Wieder und wieder fuhr sie mit ihren Fingerspitzen vorsichtig über die vernarbte Haut. Das konnte nur in diesem Bergwerk bei der Explosion passiert sein, eine andere Möglichkeit konnte es ihrer Ansicht nach einfach nicht geben.
Thomas zwang sich nun, sich umzudrehen. Biggi hatte genug gesehen. Er griff nach ihrer Hand, ihre Blicke trafen sich und Thomas schüttelte einfach nur den Kopf. 'Das reicht.', schien er ihr damit sagen zu wollen. Ein Blick in Biggis Augen genügte und Thomas war klar, dass sie genau wusste wann diese Narben entstanden sein mussten. Sie brauchte nichts sagen, keiner der beiden musste irgendetwas sagen.
Biggi konnte sich nicht länger zusammenreißen und schluchzte auf. Thomas hatte die Tränen in ihren Augen schon vorher bemerkt und zog Biggi sofort sanft an sich. Sie sollte nach diesem Schock weinen dürfen. Aber nicht allein, sondern hier in seinen Armen.
Und das tat Biggi auch. Sie weinte bitterlich, da ihre Alpträume nun Wirklichkeit zu werden schienen. Teilweise musste das, was sie träumte, also passiert sein. Thomas war damals bei dieser Explosion verletzt worden. Nicht getötet, aber dennoch musste er unerträgliche Schmerzen gehabt haben.

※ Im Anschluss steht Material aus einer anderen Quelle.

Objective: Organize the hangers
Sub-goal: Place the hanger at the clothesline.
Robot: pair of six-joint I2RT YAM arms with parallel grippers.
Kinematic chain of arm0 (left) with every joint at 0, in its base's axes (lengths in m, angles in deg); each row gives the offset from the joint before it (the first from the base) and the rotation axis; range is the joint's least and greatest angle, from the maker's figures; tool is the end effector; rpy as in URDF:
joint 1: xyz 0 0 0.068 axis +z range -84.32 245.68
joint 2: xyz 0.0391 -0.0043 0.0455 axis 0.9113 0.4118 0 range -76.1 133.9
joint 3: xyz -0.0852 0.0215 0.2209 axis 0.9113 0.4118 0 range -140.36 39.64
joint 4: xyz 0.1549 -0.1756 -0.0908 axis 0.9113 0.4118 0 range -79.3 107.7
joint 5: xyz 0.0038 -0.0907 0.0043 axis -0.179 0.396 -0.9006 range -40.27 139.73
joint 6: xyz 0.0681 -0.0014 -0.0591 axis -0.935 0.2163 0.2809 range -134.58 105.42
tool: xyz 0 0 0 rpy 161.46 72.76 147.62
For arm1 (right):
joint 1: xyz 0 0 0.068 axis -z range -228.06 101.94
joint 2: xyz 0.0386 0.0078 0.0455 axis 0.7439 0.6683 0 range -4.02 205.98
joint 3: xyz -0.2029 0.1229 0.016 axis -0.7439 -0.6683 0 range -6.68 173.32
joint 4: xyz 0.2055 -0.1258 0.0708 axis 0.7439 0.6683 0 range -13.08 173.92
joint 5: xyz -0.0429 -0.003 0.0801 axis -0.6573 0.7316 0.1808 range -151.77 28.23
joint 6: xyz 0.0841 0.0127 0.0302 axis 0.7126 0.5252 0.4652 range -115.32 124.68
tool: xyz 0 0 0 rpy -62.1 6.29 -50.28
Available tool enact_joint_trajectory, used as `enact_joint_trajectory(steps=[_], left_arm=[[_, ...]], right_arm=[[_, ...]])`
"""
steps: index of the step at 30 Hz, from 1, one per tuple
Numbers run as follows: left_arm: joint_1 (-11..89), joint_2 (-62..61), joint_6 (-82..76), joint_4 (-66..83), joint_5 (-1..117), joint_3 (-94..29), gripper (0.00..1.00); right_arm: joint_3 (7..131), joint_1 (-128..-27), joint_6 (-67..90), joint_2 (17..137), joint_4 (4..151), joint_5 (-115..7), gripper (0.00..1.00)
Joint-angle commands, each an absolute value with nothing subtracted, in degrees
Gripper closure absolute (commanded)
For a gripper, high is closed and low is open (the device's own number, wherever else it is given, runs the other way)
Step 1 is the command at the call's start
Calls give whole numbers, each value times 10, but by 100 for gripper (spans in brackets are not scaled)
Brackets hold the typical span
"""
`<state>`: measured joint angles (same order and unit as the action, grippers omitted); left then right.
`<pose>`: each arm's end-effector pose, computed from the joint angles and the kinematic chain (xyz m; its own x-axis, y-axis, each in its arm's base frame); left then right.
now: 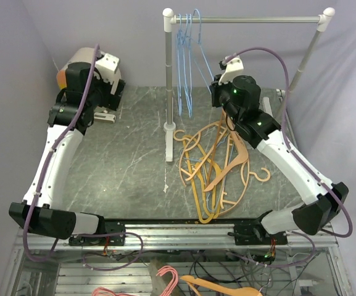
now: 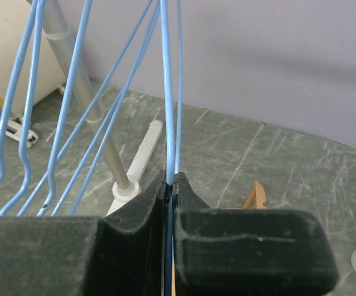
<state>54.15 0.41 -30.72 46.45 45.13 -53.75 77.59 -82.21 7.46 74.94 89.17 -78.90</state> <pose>0.3142 -0.0575 0.4102 -0.2697 0.3379 -0.9017 0.2082 0.9347 0.2880 0.3061 0.1789 0.4000 -0.1141 -0.0212 -0.9932 -0.2893 0.9571 0.0128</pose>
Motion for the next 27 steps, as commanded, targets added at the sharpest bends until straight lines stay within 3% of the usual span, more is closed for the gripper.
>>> enact_joint_trajectory(steps=[1,10,17,19,21,22,23,27], left_arm=[[549,-19,-259,467,514,-477,2],[549,-31,-246,447,438,-342,2],[548,-23,-328,467,520,-268,2],[535,-1,-395,536,607,-281,2],[513,25,-434,586,647,-298,2],[485,33,-447,601,648,-304,2],[463,36,-459,608,644,-302,2],[349,38,-456,594,595,-288,1]], right_arm=[[785,-814,89,768,850,-740,100],[770,-815,128,825,819,-670,100],[790,-830,132,849,820,-646,100],[796,-835,128,847,822,-657,76],[789,-837,127,835,820,-673,41],[785,-836,125,826,820,-683,28],[782,-837,125,817,822,-694,19],[756,-836,123,780,833,-731,5]])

"Biggi, es ist alles gut.", flüsterte Thomas. Er wollte sie irgendwie beruhigen, aber zunächst schien es aussichtslos. "Gar nichts ist gut!", schluchzte Biggi. "Das.. das müssen doch höllische Schmerzen gewesen sein! Und.. das geht doch auch nicht mehr weg, diese Narben werden dich ewig daran erinnern!" Und das stimmte auch. Alles, was Biggi gerade gesagt hatte, stimmte.
"Das stimmt auch.", antwortete Thomas ruhig, obwohl er selbst mit den Tränen kämpfte. "Ich hatte Schmerzen, war in Amerika lange im Krankenhaus und diese Narben werden für immer bleiben. Aber Biggi.. ich habe mich damit abgefunden, weißt du? Und damals wäre ich in diesem Bergwerk im Nachhinein viel lieber verbrannt, als in der USA mein Leben als Flüchtiger zu fristen. Mit einem anderen Namen, mit einem Job der mich nur genervt hat und ohne meine Mädels und.. ohne dich!", offenbarte Thomas Biggi.

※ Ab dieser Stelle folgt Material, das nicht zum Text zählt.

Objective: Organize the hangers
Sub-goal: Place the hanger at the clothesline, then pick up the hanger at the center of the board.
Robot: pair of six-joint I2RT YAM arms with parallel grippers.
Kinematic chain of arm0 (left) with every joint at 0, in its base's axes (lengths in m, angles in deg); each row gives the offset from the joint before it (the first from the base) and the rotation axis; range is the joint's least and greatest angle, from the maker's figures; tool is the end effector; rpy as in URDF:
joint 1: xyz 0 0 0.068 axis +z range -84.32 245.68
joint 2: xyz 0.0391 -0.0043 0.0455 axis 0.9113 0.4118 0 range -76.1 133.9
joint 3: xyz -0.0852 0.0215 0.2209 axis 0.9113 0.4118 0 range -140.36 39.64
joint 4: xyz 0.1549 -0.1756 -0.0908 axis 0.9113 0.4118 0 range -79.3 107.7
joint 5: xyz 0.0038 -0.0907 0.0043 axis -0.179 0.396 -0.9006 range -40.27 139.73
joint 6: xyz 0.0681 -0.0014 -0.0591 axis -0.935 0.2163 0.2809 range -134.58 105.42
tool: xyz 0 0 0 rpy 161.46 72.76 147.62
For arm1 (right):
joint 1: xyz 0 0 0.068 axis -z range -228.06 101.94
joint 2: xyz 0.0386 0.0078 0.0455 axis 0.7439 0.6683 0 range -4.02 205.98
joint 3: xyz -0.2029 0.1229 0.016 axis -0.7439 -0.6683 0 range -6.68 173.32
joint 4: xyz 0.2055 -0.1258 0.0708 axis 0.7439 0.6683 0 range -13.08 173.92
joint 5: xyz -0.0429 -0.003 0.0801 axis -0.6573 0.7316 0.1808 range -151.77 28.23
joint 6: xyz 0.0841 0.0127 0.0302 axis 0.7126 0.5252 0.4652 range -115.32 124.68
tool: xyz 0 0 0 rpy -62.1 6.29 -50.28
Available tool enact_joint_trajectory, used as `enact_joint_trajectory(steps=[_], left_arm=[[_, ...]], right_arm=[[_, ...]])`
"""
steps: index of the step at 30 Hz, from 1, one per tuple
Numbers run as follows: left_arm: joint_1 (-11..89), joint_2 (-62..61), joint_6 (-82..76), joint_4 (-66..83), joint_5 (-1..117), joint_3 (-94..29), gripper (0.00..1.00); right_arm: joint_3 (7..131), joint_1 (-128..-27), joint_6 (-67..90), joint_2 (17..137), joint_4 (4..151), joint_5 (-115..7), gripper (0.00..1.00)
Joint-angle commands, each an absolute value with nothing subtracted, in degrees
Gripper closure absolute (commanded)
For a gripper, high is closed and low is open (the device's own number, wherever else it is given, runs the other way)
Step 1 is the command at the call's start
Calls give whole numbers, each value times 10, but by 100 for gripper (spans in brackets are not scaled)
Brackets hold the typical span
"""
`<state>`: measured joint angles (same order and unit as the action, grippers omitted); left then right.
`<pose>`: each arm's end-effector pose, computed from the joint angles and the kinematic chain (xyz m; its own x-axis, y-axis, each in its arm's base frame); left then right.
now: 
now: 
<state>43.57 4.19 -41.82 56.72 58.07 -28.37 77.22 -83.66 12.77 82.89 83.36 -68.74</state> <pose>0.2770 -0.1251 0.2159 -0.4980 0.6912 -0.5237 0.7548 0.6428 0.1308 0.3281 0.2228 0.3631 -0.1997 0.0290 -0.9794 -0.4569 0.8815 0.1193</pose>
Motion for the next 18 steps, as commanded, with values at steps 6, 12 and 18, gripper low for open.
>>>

"Die ersten Monate danach waren schrecklich, aber inzwischen habe ich es akzeptiert. Man sieht nichts, wenn ich ein T-Shirt trage und auch sonst schränken mich diese Narben in keiner Weise ein. Es hätte mich schlimmer treffen können, deutlich schlimmer!" Thomas nahm Biggis Gesicht in seine Hände. "Und deshalb musst du nicht weinen, hörst du mich? Anders als in deinen Träumen bin ich nicht verbrannt und tot, sondern hier bei dir und nirgends würde ich lieber sein!", beteuerte Thomas und begann Biggi die Tränen aus dem Gesicht zu küssen. Sie hielt dabei ganz still.
"Du bist hier!", flüsterte Biggi schluchzend. "Ich bin hier!", bestätigte Thomas. "Bei mir!", hauchte Biggi. "Bei dir!", versicherte ihr Thomas ebenfalls und um ihr das zu beweisen, küsste er Biggi innig. Die Pilotin erwiderte den Kuss und als sie sich kurz darauf in die Augen sahen, wurde beiden bewusst, dass es diesmal nicht beim Küssen bleiben würde. Da war dieses Verlangen nach mehr, nach so viel mehr. Nach allem, was sie die Jahre über versäumt hatten.